## Source information

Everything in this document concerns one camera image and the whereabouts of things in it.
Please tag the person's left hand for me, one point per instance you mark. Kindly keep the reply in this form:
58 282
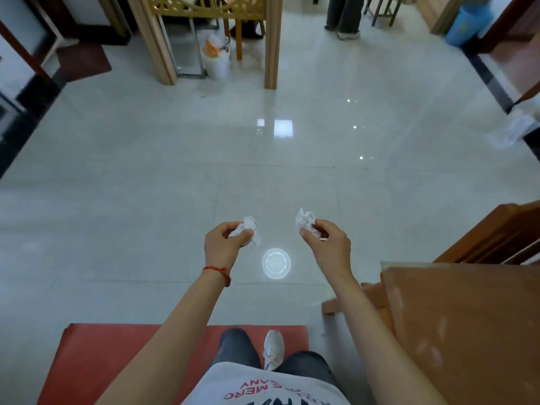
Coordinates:
219 248

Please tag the person's right hand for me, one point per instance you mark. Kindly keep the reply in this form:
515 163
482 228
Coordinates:
333 250

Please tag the person's left thumb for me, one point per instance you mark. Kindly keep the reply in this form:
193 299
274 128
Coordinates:
244 239

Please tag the person's right thumb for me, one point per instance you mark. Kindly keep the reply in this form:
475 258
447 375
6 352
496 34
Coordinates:
310 234

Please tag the white tissue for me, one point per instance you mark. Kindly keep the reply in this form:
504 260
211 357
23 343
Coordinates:
249 228
304 220

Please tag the person's left forearm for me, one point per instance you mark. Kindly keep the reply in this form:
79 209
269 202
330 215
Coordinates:
177 333

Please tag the person's right forearm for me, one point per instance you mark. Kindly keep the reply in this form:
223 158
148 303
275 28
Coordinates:
379 345

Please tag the blue jeans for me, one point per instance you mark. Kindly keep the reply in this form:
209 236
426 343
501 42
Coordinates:
236 347

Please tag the white sneaker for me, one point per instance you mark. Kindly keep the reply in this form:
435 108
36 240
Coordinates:
274 347

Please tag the white printed t-shirt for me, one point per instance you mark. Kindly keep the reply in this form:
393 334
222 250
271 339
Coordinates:
265 385

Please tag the brown wooden table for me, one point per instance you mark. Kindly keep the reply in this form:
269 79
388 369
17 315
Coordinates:
464 328

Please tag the white trash bin with bag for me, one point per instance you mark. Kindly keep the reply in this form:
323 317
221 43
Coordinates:
217 58

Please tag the brown wooden chair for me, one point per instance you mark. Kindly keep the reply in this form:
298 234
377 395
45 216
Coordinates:
498 231

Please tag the red floor mat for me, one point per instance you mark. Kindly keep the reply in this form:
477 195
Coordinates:
93 358

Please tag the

## Action item
Find the word "forearm" in the entries, and copy every line it shows up in.

## Written answer
Please tag the person's left forearm for me, one point per instance you mark. Kindly keep the reply in this form:
Please tag the person's right forearm for me, one point per instance you mark. Kindly keep the reply in this form:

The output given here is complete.